Check every line below for the string "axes", and copy the lines that contain it.

*** Available data ***

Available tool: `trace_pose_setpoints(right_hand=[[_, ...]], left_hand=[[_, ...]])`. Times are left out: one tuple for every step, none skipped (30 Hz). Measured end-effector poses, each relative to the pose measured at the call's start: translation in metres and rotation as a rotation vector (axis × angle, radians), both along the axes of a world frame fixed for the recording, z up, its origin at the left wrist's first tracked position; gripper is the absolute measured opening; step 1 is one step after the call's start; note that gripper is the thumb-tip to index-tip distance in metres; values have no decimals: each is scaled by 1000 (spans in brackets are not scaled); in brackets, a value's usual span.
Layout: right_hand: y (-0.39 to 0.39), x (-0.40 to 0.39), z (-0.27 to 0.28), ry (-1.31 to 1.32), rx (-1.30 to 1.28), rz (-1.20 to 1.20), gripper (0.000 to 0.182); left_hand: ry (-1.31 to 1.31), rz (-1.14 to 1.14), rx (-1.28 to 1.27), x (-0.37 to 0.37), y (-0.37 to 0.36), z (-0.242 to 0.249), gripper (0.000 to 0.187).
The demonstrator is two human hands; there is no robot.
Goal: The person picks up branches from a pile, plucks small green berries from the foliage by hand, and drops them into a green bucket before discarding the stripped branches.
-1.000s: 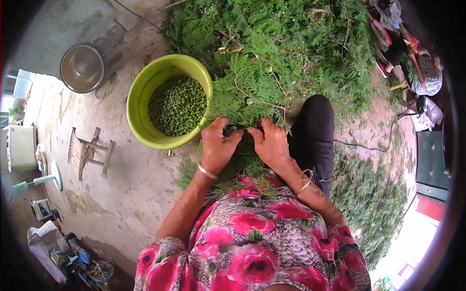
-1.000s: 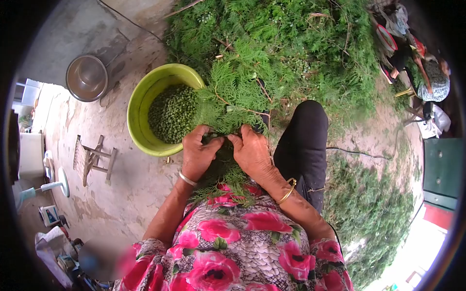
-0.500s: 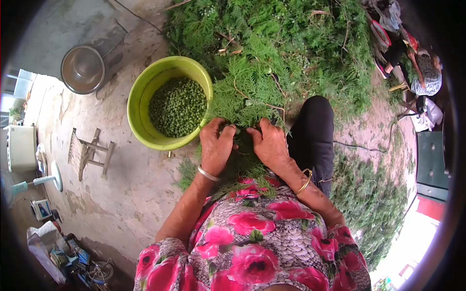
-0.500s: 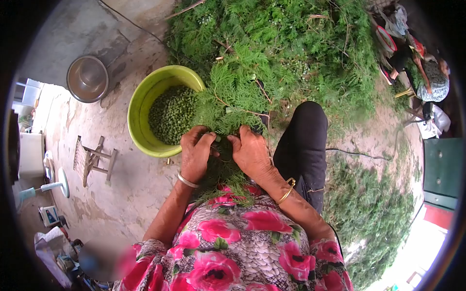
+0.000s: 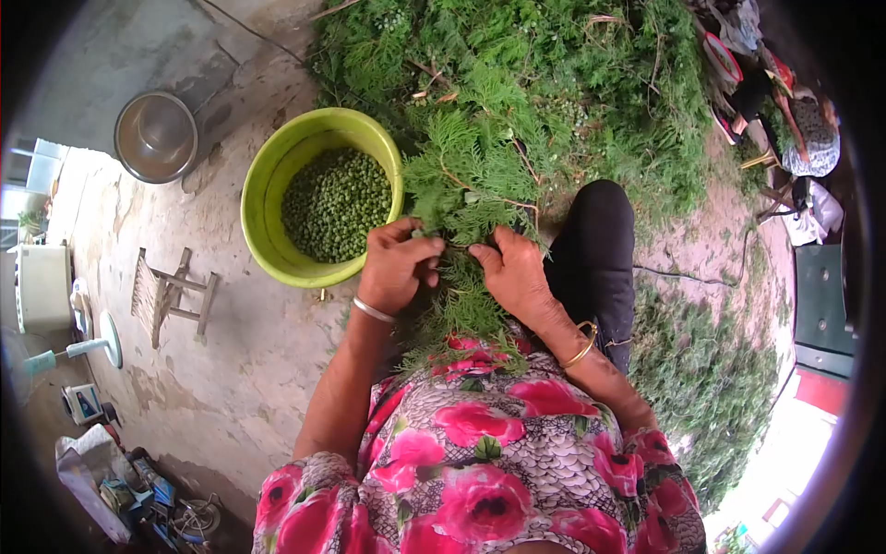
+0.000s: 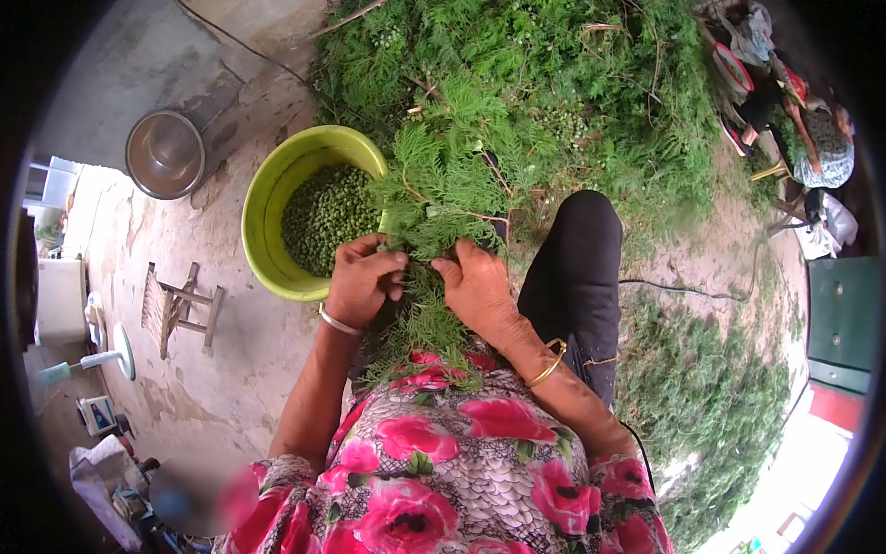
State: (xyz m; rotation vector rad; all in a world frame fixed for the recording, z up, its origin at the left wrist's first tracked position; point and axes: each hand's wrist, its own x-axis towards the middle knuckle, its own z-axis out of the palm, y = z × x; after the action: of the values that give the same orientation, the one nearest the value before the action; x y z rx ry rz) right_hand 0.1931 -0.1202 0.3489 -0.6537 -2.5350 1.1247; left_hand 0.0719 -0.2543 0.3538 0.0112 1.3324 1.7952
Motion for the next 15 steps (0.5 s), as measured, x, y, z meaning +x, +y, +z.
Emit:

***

▶ **Solution to this task**:
Available tool: `trace_pose_setpoints(right_hand=[[_, ...]], left_hand=[[_, ...]])`. Times are left out: one tuple for every step, none skipped (30 Hz). Measured end-effector poses, each relative to the pose measured at the call's start: translation in metres and rotation as a rotation vector (axis × angle, radians), both along the axes of a world frame fixed for the recording, z up, its origin at the left wrist's first tracked position; gripper is the absolute measured opening; step 1 is one step after the call's start; note that gripper is the thumb-tip to index-tip distance in metres; values have no decimals: each is scaled by 1000 (spans in brackets are not scaled); in brackets, a value's usual span.
State: (xyz m; rotation vector rad; all in a world frame fixed for the recording, z up, its origin at the left wrist's first tracked position; point and axes: each hand's wrist, its own x-axis towards the middle knuckle, its own z-axis out of the palm, y = z × x; after the action: of the values that give the same orientation, the one nearest the value before the action; x y z rx ry rz) right_hand 0.1931 -0.1202 0.3489 -0.6537 -2.5350 1.1247; left_hand 0.0719 -0.2543 0.3538 0.0112 1.3324 1.7952

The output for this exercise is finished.